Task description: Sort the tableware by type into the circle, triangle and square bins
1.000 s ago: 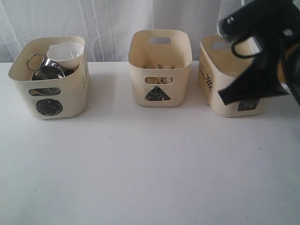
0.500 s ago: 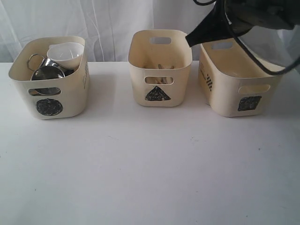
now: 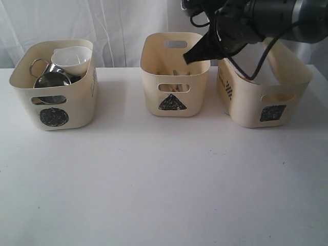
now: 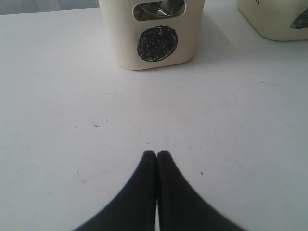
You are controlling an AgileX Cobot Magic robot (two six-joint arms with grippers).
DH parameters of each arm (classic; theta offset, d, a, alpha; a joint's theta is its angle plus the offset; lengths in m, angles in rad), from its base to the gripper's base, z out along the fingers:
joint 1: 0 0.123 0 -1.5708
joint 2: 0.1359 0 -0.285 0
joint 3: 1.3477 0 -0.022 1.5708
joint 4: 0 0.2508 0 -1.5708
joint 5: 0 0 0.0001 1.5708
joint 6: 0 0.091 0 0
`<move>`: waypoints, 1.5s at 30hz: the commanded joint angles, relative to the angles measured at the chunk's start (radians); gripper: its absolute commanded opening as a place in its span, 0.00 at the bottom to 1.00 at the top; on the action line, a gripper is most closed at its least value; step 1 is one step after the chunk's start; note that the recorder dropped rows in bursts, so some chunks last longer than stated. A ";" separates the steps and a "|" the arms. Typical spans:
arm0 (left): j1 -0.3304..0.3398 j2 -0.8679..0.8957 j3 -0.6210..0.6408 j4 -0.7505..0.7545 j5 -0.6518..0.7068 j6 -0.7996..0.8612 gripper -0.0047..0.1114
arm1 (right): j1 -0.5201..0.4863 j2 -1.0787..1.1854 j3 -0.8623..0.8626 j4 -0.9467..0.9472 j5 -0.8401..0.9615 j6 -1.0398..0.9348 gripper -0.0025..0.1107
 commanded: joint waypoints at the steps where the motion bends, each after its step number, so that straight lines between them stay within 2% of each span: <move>1: 0.003 -0.004 0.003 -0.010 0.001 -0.006 0.04 | -0.013 0.011 -0.016 -0.020 -0.021 -0.020 0.02; 4: 0.003 -0.004 0.003 -0.010 0.001 -0.006 0.04 | -0.013 0.013 -0.016 -0.020 -0.026 -0.020 0.03; 11: 0.003 -0.004 0.003 -0.010 0.001 -0.006 0.04 | -0.016 -0.016 -0.016 -0.020 -0.017 -0.017 0.29; 13: 0.003 -0.004 0.003 -0.010 0.001 -0.006 0.04 | -0.018 -0.037 -0.016 -0.022 -0.015 -0.017 0.30; 21: 0.003 -0.004 0.003 -0.010 0.001 -0.006 0.04 | -0.046 -0.161 0.012 -0.016 0.048 -0.002 0.30; 23: 0.003 -0.004 0.003 -0.010 0.001 -0.006 0.04 | -0.053 -0.210 0.058 -0.011 0.063 0.003 0.26; 29: 0.003 -0.004 0.003 -0.010 0.001 -0.006 0.04 | -0.053 -0.433 0.318 -0.011 0.023 0.081 0.02; 33: 0.003 -0.004 0.003 -0.010 0.001 -0.006 0.04 | -0.053 -0.626 0.566 -0.011 -0.068 0.164 0.02; 40: 0.003 -0.004 0.003 -0.010 0.001 -0.006 0.04 | -0.053 -0.944 0.923 -0.011 -0.158 0.179 0.02; 42: 0.003 -0.004 0.003 -0.010 0.001 -0.006 0.04 | -0.053 -1.050 1.001 0.000 -0.142 0.198 0.02; 45: 0.003 -0.004 0.003 -0.010 0.001 -0.006 0.04 | -0.053 -1.185 1.027 0.007 0.020 0.221 0.02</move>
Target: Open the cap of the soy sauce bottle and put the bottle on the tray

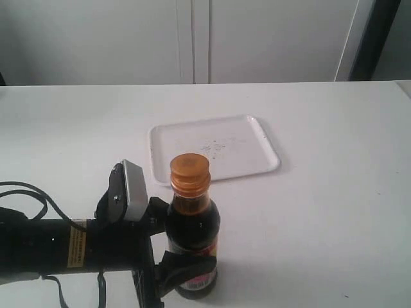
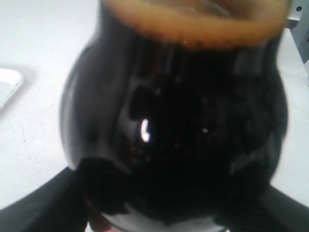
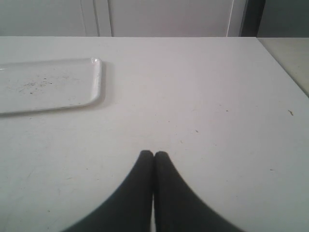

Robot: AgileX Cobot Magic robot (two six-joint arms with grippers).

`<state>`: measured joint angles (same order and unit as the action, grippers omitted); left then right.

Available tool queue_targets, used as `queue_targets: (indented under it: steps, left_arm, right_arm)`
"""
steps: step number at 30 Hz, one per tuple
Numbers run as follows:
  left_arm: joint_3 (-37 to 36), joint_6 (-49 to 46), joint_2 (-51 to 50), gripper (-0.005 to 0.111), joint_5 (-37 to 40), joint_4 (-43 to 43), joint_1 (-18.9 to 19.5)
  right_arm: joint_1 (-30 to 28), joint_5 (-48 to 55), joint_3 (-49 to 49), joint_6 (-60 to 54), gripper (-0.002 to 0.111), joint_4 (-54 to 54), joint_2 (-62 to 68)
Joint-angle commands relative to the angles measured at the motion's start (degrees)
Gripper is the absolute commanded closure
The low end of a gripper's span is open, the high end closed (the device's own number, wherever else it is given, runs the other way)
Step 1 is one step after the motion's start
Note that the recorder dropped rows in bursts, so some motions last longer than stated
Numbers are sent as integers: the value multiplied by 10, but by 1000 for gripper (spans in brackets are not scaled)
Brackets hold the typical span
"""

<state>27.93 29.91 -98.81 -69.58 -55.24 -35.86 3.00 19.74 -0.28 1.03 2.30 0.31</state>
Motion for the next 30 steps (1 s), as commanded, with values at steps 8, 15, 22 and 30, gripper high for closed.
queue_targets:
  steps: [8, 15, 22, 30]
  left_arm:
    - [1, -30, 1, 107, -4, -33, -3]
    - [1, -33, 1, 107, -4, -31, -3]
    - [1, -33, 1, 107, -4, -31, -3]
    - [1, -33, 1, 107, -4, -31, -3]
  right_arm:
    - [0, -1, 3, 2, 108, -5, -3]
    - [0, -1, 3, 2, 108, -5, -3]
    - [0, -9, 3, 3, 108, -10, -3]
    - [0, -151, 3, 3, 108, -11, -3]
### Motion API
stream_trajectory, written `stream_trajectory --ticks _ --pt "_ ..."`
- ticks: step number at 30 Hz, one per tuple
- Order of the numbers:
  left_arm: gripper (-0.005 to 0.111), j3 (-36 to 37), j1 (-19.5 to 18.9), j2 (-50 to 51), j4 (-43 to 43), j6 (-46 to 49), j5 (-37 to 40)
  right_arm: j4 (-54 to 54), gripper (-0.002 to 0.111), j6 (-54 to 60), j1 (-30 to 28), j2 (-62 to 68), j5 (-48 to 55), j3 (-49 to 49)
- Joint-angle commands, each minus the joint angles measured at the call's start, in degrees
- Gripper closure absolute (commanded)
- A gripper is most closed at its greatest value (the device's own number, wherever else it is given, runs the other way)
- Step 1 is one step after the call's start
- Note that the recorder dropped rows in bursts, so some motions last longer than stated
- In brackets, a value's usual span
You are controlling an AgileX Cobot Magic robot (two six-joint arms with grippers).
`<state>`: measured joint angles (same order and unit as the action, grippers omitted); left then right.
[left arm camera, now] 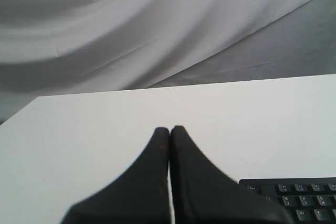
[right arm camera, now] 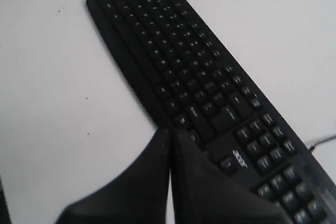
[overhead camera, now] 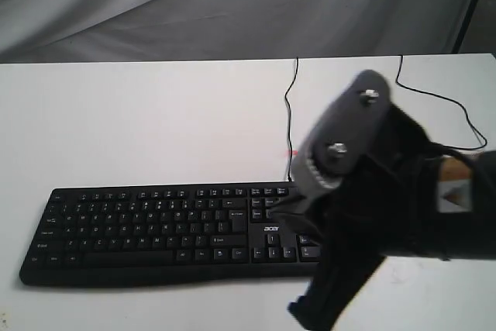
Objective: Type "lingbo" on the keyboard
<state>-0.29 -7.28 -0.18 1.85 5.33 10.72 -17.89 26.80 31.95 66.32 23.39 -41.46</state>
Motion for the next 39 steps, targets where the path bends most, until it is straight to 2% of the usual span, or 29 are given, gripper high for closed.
stream_trajectory --ticks 1,4,9,20,27,39 --pt "0.106 0.29 0.22 0.18 -0.03 -0.16 -0.25 -0.54 0.108 4.4 2.85 14.95 -1.82 -12.02" --pt "0.106 0.29 0.22 0.18 -0.03 -0.16 -0.25 -0.43 0.108 4.46 3.67 22.06 -3.96 -16.8" --pt "0.106 0.29 0.22 0.18 -0.03 -0.16 -0.25 -0.43 0.108 5.01 6.88 31.34 -17.19 -17.34" --pt "0.106 0.29 0.22 0.18 -0.03 -0.16 -0.25 -0.02 0.108 7.43 6.77 42.81 -27.0 -17.34" --pt "0.106 0.29 0.22 0.18 -0.03 -0.16 -0.25 3.37 0.108 7.67 5.33 48.6 -25.5 -23.05" --pt "0.106 0.29 0.22 0.18 -0.03 -0.16 -0.25 6.83 0.108 7.9 3.47 48.9 -21.81 -23.3"
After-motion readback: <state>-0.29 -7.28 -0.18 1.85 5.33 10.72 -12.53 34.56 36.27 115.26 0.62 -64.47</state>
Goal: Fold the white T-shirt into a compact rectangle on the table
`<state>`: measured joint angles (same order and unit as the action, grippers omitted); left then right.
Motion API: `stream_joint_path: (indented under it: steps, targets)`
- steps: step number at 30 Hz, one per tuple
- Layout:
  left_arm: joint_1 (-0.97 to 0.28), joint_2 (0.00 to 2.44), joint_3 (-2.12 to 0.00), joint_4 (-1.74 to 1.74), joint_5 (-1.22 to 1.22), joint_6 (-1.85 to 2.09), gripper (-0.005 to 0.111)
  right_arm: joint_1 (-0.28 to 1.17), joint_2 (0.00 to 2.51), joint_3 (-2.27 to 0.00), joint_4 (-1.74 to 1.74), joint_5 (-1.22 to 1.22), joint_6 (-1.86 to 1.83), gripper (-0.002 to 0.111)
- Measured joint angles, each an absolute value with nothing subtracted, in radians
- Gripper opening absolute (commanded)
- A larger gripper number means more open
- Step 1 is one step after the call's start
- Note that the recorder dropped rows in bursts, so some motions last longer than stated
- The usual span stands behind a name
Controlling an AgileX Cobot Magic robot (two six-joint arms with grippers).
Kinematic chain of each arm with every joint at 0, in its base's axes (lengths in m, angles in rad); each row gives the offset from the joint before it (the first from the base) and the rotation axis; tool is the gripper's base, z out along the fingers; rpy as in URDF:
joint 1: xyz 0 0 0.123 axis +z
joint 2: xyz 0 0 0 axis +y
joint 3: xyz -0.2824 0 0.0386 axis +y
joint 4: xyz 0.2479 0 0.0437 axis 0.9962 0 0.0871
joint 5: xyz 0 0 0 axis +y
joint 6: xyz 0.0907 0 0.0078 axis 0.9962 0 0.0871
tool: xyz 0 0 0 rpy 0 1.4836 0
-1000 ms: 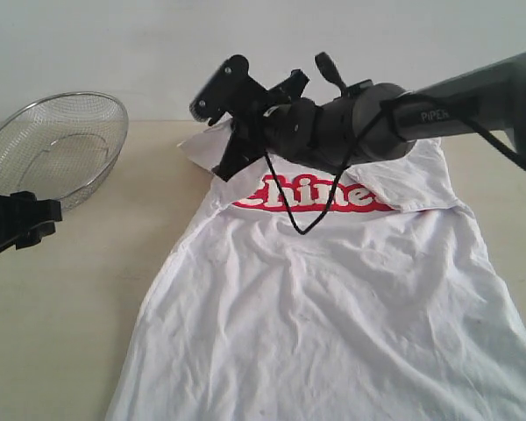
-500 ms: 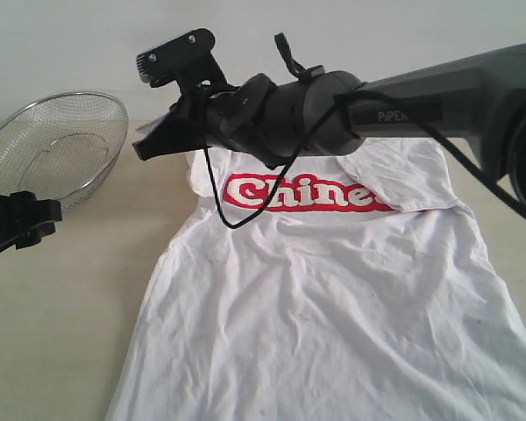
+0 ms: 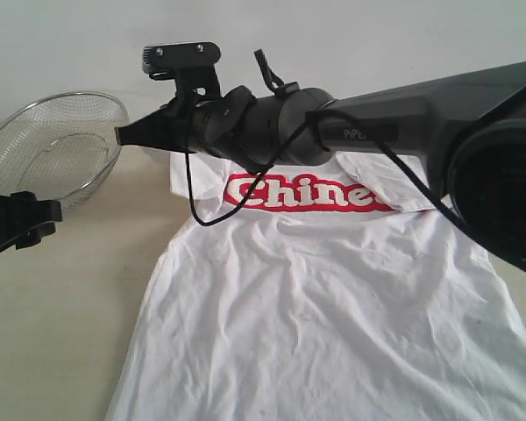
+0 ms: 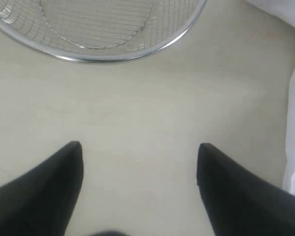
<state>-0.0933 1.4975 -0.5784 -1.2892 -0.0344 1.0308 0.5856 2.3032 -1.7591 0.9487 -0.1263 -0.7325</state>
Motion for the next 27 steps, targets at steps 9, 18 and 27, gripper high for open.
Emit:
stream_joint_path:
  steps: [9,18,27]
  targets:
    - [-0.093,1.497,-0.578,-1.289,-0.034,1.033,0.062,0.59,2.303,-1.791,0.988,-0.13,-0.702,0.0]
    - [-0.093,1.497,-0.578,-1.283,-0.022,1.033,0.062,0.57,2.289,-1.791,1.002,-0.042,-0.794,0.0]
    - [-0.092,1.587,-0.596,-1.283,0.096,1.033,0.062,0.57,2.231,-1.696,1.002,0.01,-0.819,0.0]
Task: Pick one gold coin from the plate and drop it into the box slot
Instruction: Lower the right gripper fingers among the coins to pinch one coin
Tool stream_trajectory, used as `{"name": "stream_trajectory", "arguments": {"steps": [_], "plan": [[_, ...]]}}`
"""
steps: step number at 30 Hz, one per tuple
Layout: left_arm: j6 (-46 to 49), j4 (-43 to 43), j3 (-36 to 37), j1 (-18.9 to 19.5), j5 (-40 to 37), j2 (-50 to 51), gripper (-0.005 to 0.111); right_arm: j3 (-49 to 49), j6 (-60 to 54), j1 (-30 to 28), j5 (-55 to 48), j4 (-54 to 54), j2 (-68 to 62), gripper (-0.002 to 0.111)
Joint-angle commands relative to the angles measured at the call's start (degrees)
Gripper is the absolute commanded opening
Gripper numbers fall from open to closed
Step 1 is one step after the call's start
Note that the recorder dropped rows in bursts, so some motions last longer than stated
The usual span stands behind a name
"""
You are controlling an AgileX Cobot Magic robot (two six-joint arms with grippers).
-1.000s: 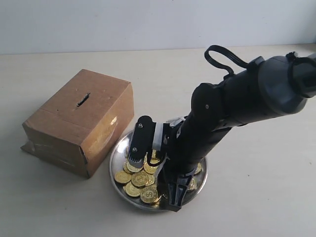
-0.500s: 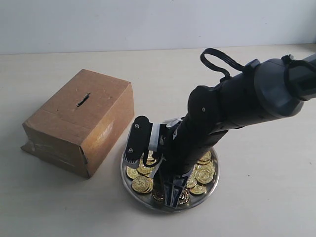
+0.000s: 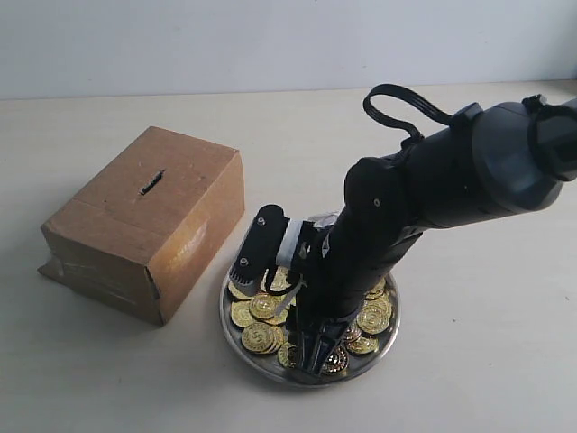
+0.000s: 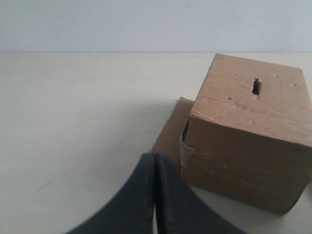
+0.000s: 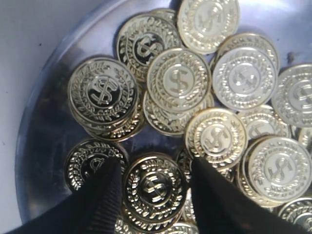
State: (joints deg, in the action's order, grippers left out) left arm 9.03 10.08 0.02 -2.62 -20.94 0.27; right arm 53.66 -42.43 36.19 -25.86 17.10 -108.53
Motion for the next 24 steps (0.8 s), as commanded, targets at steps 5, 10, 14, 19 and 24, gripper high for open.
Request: {"name": "stream_trajectory", "arguments": {"steps": [5, 10, 14, 19, 24], "plan": [[0.03, 0.04, -0.02, 0.18, 0.65, -0.27, 0.0, 0.12, 6.77, 0.11, -0.97, -1.63, 0.55, 0.045], [0.03, 0.04, -0.02, 0.18, 0.65, -0.27, 0.0, 0.12, 8.44, 0.11, -1.45, -1.63, -1.11, 0.045], [0.03, 0.04, -0.02, 0.18, 0.65, -0.27, 0.0, 0.12, 8.55, 0.11, -1.74, -1.63, -1.67, 0.045], [0.03, 0.04, -0.02, 0.18, 0.65, -0.27, 0.0, 0.12, 8.55, 0.11, -1.64, -1.63, -1.65, 0.042], [0.03, 0.04, -0.02, 0.18, 0.65, -0.27, 0.0, 0.12, 8.55, 0.11, -1.87, -1.63, -1.65, 0.022]]}}
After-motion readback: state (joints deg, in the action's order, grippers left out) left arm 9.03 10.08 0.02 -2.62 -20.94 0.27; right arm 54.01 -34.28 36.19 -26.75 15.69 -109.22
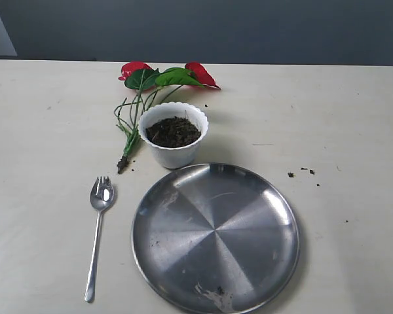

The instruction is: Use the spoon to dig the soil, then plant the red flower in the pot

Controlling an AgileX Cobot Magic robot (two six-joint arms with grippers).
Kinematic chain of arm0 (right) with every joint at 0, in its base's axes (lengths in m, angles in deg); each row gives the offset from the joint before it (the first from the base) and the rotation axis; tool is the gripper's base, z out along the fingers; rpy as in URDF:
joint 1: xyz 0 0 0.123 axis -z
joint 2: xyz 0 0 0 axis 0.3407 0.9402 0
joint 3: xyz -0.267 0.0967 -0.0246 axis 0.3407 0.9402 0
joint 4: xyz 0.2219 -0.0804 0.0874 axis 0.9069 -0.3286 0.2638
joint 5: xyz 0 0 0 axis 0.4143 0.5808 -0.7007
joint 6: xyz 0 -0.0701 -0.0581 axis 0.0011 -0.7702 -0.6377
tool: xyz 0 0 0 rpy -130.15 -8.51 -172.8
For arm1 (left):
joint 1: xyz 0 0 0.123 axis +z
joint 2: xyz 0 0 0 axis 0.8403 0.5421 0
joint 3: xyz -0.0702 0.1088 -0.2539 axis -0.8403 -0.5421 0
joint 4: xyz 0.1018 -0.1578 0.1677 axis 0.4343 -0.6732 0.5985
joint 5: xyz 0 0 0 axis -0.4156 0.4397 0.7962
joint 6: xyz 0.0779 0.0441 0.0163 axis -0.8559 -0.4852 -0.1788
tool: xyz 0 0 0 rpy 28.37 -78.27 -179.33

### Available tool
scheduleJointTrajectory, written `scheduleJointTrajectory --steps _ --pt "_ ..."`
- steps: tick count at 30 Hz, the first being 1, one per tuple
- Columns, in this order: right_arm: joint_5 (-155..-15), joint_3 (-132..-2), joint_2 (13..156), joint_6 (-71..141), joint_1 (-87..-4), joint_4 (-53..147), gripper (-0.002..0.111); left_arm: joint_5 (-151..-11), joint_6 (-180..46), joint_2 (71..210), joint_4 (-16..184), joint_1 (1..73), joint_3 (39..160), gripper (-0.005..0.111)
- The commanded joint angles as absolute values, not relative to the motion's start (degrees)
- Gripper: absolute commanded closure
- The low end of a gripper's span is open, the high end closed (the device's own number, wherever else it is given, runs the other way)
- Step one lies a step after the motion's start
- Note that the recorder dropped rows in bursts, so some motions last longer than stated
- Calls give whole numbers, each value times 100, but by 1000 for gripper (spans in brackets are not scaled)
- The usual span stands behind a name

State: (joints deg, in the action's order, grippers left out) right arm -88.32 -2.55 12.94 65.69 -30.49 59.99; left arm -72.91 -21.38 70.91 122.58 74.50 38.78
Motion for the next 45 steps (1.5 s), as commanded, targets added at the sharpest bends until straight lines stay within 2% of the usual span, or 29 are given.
scheduleJointTrajectory --steps 1,10,18,21,25,30,35,40,43,45 --pt "-9783 -244 1274 6569 -3060 6189 109 -7267 -2124 7078 12246 7419 3901 106" --pt "-10036 -244 1274 6665 -3060 6817 109 -7267 -2124 7078 12246 7419 3901 106" --pt "-11075 -244 1274 7508 -3072 6616 109 -7267 -2124 7078 12246 7419 3901 106" --pt "-10703 -332 1274 8406 -3072 5202 109 -7267 -2124 7078 12246 7419 3901 106" --pt "-9735 -1282 1611 11195 -3072 1120 109 -7267 -2124 7078 12246 7419 3901 106" --pt "-10807 -2658 2891 14232 -3072 -3588 109 -7267 -2124 7078 12246 7419 3901 106" --pt "-11415 -4024 4554 15684 -3185 -5336 109 -7267 -2124 7078 12246 7419 3901 106" --pt "-11773 -4970 6303 15683 -3542 -5336 109 -7267 -2124 7078 12246 7419 3901 106" --pt "-11036 -5317 7155 15638 -3949 -5336 109 -7267 -2124 7078 12246 7419 3901 106" --pt "-9902 -5437 7630 15421 -4276 -5336 109 -7267 -2124 7078 12246 7419 3901 106"
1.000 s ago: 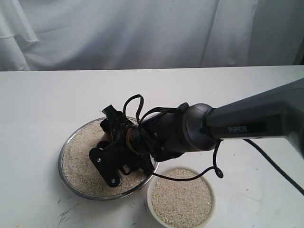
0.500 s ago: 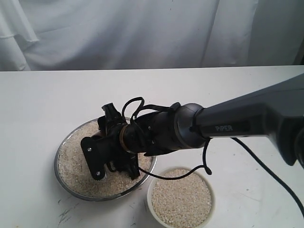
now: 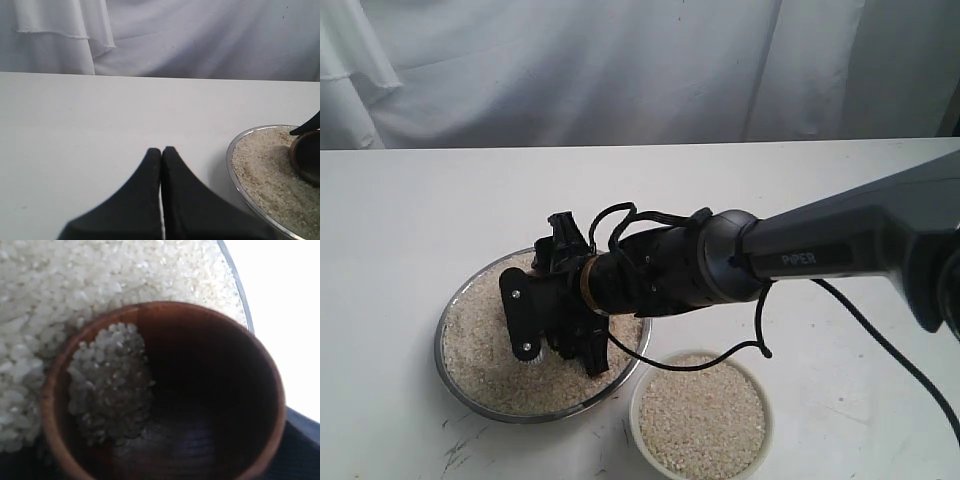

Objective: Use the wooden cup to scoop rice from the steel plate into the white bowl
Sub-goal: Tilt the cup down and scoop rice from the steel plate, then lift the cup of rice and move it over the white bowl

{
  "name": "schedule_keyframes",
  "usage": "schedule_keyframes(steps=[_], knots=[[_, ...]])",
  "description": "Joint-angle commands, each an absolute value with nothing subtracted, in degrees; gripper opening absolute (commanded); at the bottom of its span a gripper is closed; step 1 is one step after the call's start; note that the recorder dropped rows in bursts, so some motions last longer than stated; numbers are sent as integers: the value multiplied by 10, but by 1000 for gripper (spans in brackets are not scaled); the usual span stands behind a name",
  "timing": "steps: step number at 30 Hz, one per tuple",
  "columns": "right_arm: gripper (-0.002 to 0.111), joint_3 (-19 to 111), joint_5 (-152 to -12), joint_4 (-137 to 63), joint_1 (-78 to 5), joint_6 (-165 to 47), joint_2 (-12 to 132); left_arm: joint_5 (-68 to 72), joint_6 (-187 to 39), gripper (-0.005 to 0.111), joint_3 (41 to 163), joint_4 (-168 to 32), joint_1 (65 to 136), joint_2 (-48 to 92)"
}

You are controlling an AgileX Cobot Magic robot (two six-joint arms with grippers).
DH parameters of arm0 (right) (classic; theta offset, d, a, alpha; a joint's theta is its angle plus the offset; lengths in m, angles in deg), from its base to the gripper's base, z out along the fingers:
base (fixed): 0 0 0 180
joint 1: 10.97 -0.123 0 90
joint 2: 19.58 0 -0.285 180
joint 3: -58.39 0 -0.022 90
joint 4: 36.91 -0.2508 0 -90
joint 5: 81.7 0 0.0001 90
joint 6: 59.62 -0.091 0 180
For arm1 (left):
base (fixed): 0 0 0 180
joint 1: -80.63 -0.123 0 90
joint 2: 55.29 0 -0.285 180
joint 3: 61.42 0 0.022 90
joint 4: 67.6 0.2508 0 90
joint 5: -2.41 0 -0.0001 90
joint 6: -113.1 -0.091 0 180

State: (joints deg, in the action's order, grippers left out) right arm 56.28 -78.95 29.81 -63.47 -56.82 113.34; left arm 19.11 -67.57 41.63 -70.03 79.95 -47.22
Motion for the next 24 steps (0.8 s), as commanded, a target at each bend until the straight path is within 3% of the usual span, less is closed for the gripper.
schedule_keyframes(steps=[1,16,24], knots=[[0,565,-771,296,-625,-577,1125,188,-674,0,414,-701,800,-475],[0,559,-805,363,-620,-575,1058,188,-674,0,414,-701,800,-475],[0,485,-820,377,-615,-573,994,188,-674,0,414,-701,800,-475]])
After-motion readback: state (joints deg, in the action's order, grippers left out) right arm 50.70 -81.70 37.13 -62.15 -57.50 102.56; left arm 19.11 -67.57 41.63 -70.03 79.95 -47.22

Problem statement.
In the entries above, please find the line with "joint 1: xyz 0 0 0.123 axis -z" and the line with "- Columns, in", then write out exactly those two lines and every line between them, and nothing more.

Exercise result.
joint 1: xyz 0 0 0.123 axis -z
joint 2: xyz 0 0 0 axis 0.3407 0.9402 0
joint 3: xyz -0.267 0.0967 -0.0246 axis 0.3407 0.9402 0
joint 4: xyz 0.2219 -0.0804 0.0874 axis 0.9069 -0.3286 0.2638
joint 5: xyz 0 0 0 axis 0.4143 0.5808 -0.7007
joint 6: xyz 0 -0.0701 -0.0581 axis 0.0011 -0.7702 -0.6377
tool: xyz 0 0 0 rpy -130.15 -8.51 -172.8
For arm1 (left):
joint 1: xyz 0 0 0.123 axis +z
joint 2: xyz 0 0 0 axis 0.8403 0.5421 0
joint 3: xyz -0.0702 0.1088 -0.2539 axis -0.8403 -0.5421 0
joint 4: xyz 0.1018 -0.1578 0.1677 axis 0.4343 -0.6732 0.5985
joint 5: xyz 0 0 0 axis -0.4156 0.4397 0.7962
joint 6: xyz 0.0779 0.0441 0.0163 axis -0.8559 -0.4852 -0.1788
tool: xyz 0 0 0 rpy 28.37 -78.27 -179.33

### Available tool
scheduleJointTrajectory, written `scheduleJointTrajectory --steps _ --pt "_ ..."`
- steps: tick count at 30 Hz, the first being 1, one per tuple
- Columns, in this order: right_arm: joint_5 (-155..-15), joint_3 (-132..-2), joint_2 (13..156), joint_6 (-71..141), joint_1 (-87..-4), joint_4 (-53..147), gripper (-0.002..0.111); left_arm: joint_5 (-151..-11), joint_6 (-180..46), joint_2 (71..210), joint_4 (-16..184), joint_1 (1..73), joint_3 (39..160), gripper (-0.005..0.111)

No more output will be produced.